QUOTE OF THE WEEK, Senator Lashrecse Aird, speaking on amendments to Senator Salim’s SB783 putting guardrails in place for any agreements between local law enforcement and ICE: “ICE is unchecked, with unlimited power, generally speaking, and in the use of this surveillance technology. This is about making sure that when ICE comes into contact with Virginians that we have guardrails; this is not about messaging, this is not about politicizing ICE, but it is about protecting Virginians and making sure that we’re putting Virginians first in their interactions with this unchecked federal agency.”
Last minute hiccups
A handful of bills headed to the floor didn’t quite make it through, either failing on the floor vote or being pulled at the last minute, referred back to committee and continued to next year.
- HB919 (Lopez) would have imposed an 11% additional sales tax on firearms and ammunitiion purchases, with proceeds intended for gun violence prevention.
- HB1462 (Maldonado) would have required insurance companies to cover services provided by a non-licensed (who is studying to become licensed, i.e.) provider under the supervision of a licensed provider.
- HB447 (Simon) would clarify and limit (consistent with a related VA Supreme court ruling) when someone has standing to sue for harm against a neighboring property development.
- HB1432 (Mehta) would reduce the penalties for underage possession or consumption of marijuana and alcohol and clarify that underage persons are not capable of giving consent to search and limits such searches.
- SB770 (Reeves) would have changed from a class 3 (fine only) to a class 1 (jail time) misdemeanor the penalty for trespassing on another’s property to hunt.

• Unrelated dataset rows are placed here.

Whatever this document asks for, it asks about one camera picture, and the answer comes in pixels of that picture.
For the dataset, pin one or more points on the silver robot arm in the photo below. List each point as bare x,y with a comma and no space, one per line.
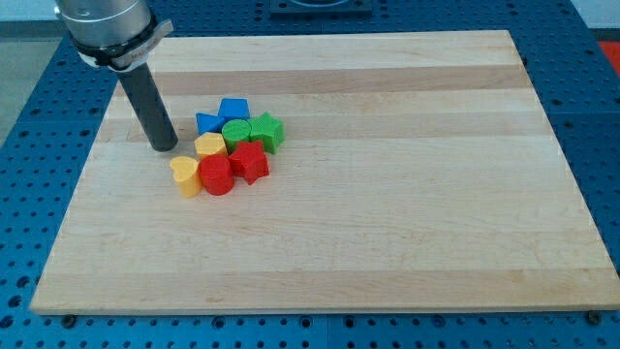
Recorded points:
117,34

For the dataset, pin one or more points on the green circle block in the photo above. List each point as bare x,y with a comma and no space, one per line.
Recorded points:
235,131

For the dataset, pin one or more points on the yellow hexagon block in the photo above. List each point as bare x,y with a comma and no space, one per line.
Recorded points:
210,144

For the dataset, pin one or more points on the green star block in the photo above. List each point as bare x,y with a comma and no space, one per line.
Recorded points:
267,129

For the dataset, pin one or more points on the red star block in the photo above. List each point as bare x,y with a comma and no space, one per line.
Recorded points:
249,161

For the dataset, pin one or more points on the red cylinder block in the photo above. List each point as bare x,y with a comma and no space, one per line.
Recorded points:
216,174

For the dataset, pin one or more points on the blue cube block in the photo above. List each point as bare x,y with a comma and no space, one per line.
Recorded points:
234,108

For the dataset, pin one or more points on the wooden board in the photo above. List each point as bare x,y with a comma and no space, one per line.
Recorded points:
419,173

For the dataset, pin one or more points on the blue triangle block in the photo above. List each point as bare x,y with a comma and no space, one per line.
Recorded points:
209,123

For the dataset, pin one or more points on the yellow heart block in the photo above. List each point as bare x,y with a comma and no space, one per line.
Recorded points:
185,175

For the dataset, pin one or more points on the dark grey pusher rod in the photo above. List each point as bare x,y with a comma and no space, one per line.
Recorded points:
145,99

- SB209 (DeSteph) would have expanded the crimes that would disqualify a person for geriatric parole.
- SB408 (Stuart) would have created a cause of action for suing if an organization a person donates to does not follow through on the intended charitable purpose.
First tie-break for Lieutenant Governor Hashmi
- LG Hashmi broke a 20-20 tie this week on SB191 (Williams-Graves), a bill to require at least a two-person crew on all freight trains, after Senator Marsden voted with the 19 Republican senators on the bill.

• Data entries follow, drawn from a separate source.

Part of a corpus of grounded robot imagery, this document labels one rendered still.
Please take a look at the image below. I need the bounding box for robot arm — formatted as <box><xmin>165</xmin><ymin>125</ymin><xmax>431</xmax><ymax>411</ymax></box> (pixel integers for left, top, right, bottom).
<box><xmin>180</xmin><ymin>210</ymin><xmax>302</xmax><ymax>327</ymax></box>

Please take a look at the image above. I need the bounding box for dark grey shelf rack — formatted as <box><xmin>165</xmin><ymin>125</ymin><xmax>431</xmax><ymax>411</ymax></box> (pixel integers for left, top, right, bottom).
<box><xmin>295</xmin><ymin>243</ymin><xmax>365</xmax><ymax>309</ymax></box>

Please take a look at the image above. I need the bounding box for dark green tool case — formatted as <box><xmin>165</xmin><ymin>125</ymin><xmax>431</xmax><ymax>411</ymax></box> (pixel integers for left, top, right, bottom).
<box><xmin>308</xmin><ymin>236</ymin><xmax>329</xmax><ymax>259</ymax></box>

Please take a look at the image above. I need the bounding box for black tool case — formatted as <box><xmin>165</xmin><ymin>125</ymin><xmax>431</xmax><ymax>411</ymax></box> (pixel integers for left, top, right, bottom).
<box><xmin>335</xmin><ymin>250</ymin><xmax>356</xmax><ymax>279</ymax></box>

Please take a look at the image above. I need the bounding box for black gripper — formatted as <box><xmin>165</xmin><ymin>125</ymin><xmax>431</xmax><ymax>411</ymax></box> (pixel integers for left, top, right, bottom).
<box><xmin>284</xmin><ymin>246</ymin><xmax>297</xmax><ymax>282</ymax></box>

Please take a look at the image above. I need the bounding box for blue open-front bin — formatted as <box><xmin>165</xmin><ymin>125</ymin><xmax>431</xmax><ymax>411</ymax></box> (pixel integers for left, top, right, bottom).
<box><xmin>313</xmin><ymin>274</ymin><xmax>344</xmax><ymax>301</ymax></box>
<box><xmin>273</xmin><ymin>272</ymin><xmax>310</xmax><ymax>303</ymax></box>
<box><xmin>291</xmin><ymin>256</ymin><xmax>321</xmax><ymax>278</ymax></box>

- Senator Carroll Foy passed this same bill in 2024, before it was vetoed by Governor Youngkin.
- Carroll Foy also carried this bill last session, where it died in the House Rules committee.
- At the federal level, a two-person crew has been mandated since 2024 by a Biden-era rule from the Federal Railroad Administration, now under attack from GOP legislators.
Please be seated…
It takes a special sort of legislator to sit in the (very small) minority and either a) not manage to find a single policy idea for their community that they can get bipartisan support for, or b) piss off the majority party so dramatically that all their even non-partisan bills die. Congratulations to THREE Delegates on that dubious achievement, and enjoy doing absolutely nothing useful the rest of this session.

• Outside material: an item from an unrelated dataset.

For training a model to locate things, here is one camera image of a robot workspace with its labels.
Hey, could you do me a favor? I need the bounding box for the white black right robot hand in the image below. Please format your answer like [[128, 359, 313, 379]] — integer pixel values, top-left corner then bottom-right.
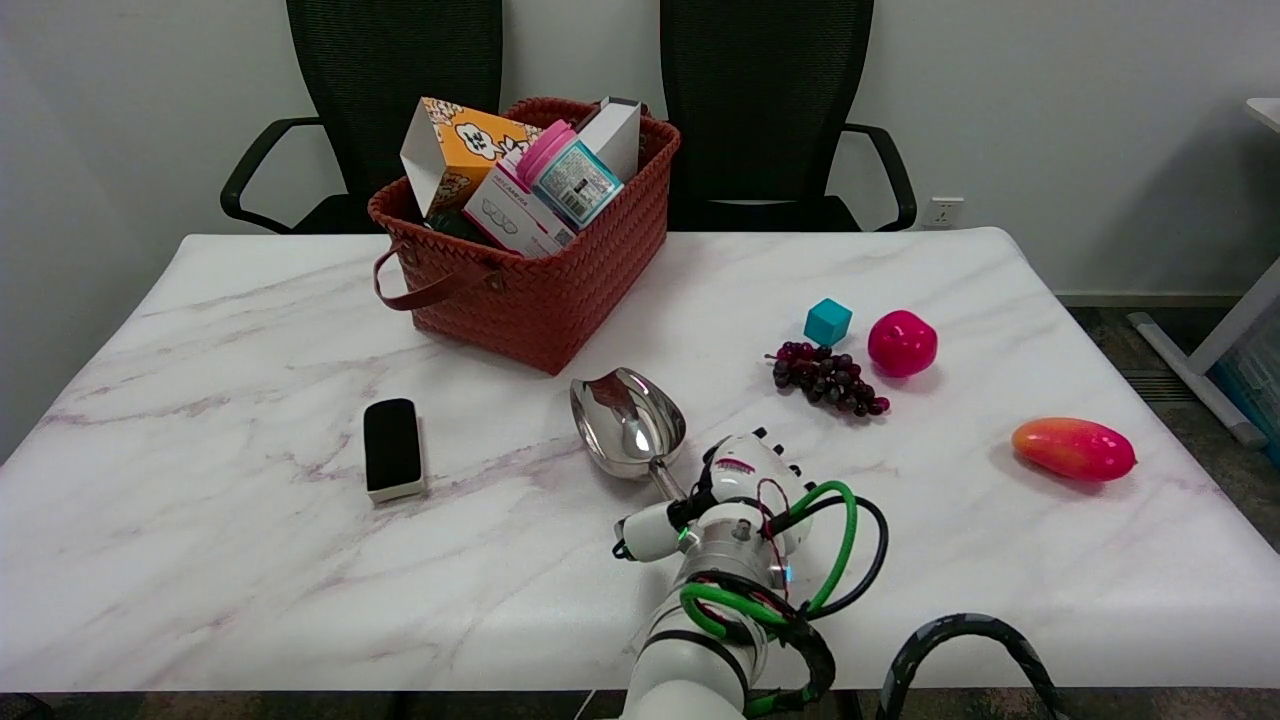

- Del Griffin: highlights include a bill to make it child abuse to assist a child with obtaining gender-affirming care, a bill to bring back voter photo ID and by-excuse only absentee voting, a bill to require the display of the Ten Commandments in K-12 schools, a bill to ban “geoengineering,” and a bill to study repealing personal income taxes.
- Del Hamilton: highlights include the “born-alive abortion” bill, a ban on water fluoridation, a bill to return to presumption against bail, “Sage’s Law” requiring schools tell parents if a child asks to be called by a different name, a bill to mandate pre-abortion informed consent re: Safe Haven Baby Box locations and use.
- Del Garrett: highlights include a bill to remove the Hep-B vaccine from the vaccine schedule, an anti-DEI bill, a bill to repeal driver privilege card (used by Virginia residents who are not US-citizens) issuance, a bill to study the 45 day early voting policy.